▸ **To do**:
With both ends included, repeat exactly the lines of the entries below from the one containing "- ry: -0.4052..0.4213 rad" down to the one containing "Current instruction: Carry", and no others.

▸ **Material for this exercise**:
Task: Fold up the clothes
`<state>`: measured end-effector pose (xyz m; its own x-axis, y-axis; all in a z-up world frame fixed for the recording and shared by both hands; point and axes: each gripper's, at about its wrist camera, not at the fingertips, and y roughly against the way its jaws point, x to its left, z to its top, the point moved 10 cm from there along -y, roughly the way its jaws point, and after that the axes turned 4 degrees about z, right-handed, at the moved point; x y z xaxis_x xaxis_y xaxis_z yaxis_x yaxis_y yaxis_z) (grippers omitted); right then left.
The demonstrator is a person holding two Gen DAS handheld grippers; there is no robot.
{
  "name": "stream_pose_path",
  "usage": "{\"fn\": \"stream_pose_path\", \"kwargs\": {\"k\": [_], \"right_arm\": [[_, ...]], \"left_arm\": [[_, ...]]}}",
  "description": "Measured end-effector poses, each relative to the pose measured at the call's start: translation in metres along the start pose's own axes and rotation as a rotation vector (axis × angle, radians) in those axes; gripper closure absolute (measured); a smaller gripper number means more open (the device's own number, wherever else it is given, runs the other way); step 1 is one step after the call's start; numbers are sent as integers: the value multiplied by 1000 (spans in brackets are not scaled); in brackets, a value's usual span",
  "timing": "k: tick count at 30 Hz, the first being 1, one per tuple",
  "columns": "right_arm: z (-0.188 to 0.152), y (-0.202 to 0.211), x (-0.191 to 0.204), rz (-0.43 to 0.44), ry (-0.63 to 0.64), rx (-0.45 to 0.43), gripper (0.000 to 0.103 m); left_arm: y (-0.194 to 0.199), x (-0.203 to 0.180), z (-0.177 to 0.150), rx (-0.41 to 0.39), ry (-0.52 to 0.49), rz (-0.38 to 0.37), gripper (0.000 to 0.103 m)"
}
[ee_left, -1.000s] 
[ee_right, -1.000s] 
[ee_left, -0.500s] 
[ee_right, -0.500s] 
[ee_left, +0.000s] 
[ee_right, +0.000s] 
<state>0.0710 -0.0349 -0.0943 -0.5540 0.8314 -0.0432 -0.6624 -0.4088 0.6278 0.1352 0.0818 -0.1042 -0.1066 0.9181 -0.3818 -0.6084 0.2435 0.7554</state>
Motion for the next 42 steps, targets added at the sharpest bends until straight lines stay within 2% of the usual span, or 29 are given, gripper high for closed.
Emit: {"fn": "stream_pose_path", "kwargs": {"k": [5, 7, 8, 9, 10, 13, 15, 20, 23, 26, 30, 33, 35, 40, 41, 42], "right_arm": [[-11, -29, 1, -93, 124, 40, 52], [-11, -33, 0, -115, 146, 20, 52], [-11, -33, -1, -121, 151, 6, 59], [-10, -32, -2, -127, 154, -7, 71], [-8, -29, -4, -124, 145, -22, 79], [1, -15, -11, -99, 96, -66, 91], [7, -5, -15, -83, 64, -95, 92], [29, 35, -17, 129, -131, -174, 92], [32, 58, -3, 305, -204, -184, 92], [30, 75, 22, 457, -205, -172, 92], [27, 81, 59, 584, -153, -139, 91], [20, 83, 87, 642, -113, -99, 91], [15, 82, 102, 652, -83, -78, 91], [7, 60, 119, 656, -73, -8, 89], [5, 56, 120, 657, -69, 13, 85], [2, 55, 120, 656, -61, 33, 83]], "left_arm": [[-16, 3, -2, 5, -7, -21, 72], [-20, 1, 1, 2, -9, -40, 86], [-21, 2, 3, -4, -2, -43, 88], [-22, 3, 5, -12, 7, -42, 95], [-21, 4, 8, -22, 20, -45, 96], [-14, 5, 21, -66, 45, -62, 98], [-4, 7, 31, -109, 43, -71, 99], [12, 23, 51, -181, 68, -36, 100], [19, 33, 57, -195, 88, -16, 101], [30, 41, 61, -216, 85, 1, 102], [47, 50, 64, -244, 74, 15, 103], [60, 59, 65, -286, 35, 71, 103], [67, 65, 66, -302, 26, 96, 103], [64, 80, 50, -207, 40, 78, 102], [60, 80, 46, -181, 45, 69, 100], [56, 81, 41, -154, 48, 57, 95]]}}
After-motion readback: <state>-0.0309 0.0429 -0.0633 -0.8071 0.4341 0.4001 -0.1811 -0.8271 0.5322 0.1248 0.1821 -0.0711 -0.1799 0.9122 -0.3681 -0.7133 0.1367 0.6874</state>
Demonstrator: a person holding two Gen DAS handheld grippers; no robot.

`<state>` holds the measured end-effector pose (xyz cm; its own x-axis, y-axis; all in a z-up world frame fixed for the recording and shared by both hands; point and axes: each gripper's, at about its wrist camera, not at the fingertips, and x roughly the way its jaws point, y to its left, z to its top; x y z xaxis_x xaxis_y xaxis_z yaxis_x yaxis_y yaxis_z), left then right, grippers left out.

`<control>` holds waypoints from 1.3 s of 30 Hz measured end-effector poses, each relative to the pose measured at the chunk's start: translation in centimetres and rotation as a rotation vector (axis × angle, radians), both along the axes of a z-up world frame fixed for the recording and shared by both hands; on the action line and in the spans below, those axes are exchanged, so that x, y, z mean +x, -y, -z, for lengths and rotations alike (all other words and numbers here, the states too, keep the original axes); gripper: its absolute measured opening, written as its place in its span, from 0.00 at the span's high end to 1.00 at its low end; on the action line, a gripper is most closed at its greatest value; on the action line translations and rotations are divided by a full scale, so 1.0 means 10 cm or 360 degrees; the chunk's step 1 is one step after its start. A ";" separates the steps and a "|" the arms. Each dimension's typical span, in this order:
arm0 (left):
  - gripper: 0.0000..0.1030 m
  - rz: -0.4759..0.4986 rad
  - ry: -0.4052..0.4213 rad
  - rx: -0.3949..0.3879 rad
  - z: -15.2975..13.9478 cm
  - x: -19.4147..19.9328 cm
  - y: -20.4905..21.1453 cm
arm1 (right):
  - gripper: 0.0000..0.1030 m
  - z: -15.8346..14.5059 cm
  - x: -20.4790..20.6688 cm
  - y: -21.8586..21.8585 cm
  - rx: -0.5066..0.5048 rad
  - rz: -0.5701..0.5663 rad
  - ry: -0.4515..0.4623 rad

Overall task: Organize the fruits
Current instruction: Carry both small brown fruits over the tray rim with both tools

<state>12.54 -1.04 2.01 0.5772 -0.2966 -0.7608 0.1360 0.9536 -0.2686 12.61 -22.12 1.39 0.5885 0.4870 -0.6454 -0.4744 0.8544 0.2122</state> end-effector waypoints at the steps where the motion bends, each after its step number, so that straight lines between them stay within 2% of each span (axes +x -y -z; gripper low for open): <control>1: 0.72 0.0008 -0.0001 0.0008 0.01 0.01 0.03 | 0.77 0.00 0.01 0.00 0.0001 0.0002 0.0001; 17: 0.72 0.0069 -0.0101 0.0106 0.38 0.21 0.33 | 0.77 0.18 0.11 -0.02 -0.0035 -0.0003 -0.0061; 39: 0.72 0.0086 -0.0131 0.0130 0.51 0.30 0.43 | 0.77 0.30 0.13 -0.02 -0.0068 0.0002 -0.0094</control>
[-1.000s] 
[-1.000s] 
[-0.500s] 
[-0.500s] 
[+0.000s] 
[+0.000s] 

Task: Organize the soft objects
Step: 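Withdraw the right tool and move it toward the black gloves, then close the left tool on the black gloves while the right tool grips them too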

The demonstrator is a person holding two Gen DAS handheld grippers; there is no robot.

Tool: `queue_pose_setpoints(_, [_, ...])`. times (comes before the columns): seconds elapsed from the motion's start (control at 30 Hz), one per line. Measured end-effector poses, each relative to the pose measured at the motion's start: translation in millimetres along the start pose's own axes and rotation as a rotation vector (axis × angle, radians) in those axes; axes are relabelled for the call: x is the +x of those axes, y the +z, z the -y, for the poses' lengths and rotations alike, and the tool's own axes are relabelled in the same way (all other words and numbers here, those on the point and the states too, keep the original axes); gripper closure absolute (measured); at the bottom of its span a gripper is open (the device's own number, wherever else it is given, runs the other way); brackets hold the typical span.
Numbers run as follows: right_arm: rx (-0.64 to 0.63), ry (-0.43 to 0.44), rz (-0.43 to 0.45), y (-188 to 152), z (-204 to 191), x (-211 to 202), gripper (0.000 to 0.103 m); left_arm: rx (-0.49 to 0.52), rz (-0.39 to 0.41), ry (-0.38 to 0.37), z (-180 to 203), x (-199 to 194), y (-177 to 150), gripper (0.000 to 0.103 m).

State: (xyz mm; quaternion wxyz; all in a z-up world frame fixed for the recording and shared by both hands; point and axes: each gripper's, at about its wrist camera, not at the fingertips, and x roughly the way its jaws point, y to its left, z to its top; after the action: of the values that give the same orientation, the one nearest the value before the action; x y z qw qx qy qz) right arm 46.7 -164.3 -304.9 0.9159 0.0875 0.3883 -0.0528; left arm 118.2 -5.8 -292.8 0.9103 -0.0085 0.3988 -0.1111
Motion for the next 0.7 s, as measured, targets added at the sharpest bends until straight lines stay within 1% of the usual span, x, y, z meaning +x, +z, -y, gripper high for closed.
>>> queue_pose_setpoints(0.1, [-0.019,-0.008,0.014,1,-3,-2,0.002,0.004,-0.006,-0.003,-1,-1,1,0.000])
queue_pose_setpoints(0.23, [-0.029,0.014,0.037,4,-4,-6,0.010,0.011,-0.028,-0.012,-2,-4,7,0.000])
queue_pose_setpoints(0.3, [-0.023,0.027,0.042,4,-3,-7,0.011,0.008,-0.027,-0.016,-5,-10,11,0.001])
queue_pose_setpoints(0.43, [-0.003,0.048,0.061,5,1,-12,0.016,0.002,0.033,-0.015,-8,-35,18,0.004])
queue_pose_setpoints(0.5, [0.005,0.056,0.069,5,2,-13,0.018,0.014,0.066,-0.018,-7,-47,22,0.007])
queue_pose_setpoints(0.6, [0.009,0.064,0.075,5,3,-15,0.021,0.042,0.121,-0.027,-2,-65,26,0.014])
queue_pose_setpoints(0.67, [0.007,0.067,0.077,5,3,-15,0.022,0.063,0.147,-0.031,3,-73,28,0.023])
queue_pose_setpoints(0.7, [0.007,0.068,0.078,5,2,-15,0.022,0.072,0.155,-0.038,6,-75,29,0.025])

▸ **Result below**:
  - ry: -0.4052..0.4213 rad
  - rx: -0.3949..0.3879 rad
  - z: -15.2975..13.9478 cm
  - x: -19.4147..19.9328 cm
  - y: -20.4905..21.1453 cm
arm1 (right):
  - gripper: 0.0000..0.1030 m
  - z: -15.8346..14.5059 cm
  - x: -20.4790..20.6688 cm
  - y: -21.8586..21.8585 cm
  - rx: -0.5066..0.5048 rad
  - rz: -0.5701..0.5663 rad
  - ry: -0.4515..0.4623 rad

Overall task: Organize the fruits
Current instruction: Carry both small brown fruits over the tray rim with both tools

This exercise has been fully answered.